Poderão dizer que é insuficiente. Talvez… Talvez se possam incluir as causas sócio-económicas como motivo de despenalização. Poderão dizer que a interpretação que cá se faz desta lei é restrita, ao contrário de Espanha – que tem uma lei basicamente igual – onde se faz uma interpretação lata. É verdade… mas esse é um problema da sociedade e não da lei, os comportamentos podem ser mudados.
No fundo, e a grande diferença em relação à possível nova lei, é que assim diz que a mulher pode abortar porque precisa e não apenas porque quer. Questão semântica, dirão? Acho que não, acho que é uma questão fundamental.

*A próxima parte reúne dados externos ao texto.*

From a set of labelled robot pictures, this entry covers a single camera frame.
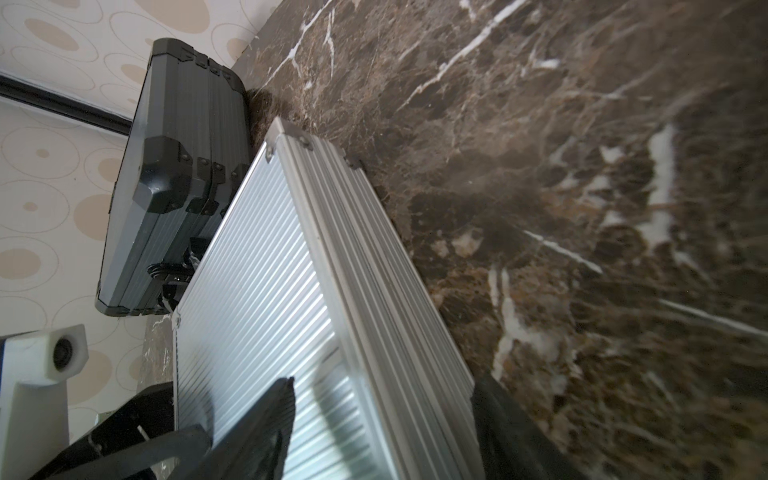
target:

Porque, ao contrário do que o Carlos diz, nós, no referendo não vamos só dizer se queremos ou não que as mulheres que abortam sejam presas. Na verdade, acho que nunca uma mulher que abortou tenha sido presa… Na verdade, o que podemos não querer é que sejam julgadas. Depois, o que resulta da vitória do SIM no referendo, é que a proposta da nova lei será aprovada. E esta passa a dizer:

1 - Não é punível a interrupção da gravidez efectuada por médico ou sob a sua direcção, em estabelecimento oficial ou oficialmente reconhecido com o consentimento da mulher grávida, nas seguintes situações:
a) a pedido da mulher e após uma consulta num Centro de Acolhimento Familiar, nas primeiras dez semanas de gravidez, para preservação da sua integridade moral, dignidade social ou maternidade consciente;
b) (actual alínea a);
c) caso se mostre indicada para evitar perigo de morte ou grave e duradoura lesão para o corpo ou para a saúde física ou psíquica, da mulher grávida, designadamente por razões de natureza económica ou social, e for realizada nas primeiras 16 semanas de gravidez;
d) (actual alínea c);
e) (actual alínea d).

E a minha crítica a esta lei reside no facto de admitir o aborto em função do querer, e não do precisar, e de introduzir a factor arbitrário das 10 semanas: porque é que abortar ás 9 semanas é admissível e abortar às 11 semanas já é crime?
Além disso, as críticas da falta de aplicação pratica também irão ocorrer com esta lei: grande parte das mulheres que queiram abortar – talvez metade – nunca conseguirão cumprir os prazos indicados. Continuarão a ser realizados muitos abortos clandestinos – fora de prazo ou em locais não licenciados – e a nova lei não resolverá, muito provavelmente, um dos principais problemas a que se propõe.

Acho que chega… por hoje. Vou guardar um último post para as reflexões finais. Talvez assim chegue, finalmente, à conclusão de qual vai ser o meu voto!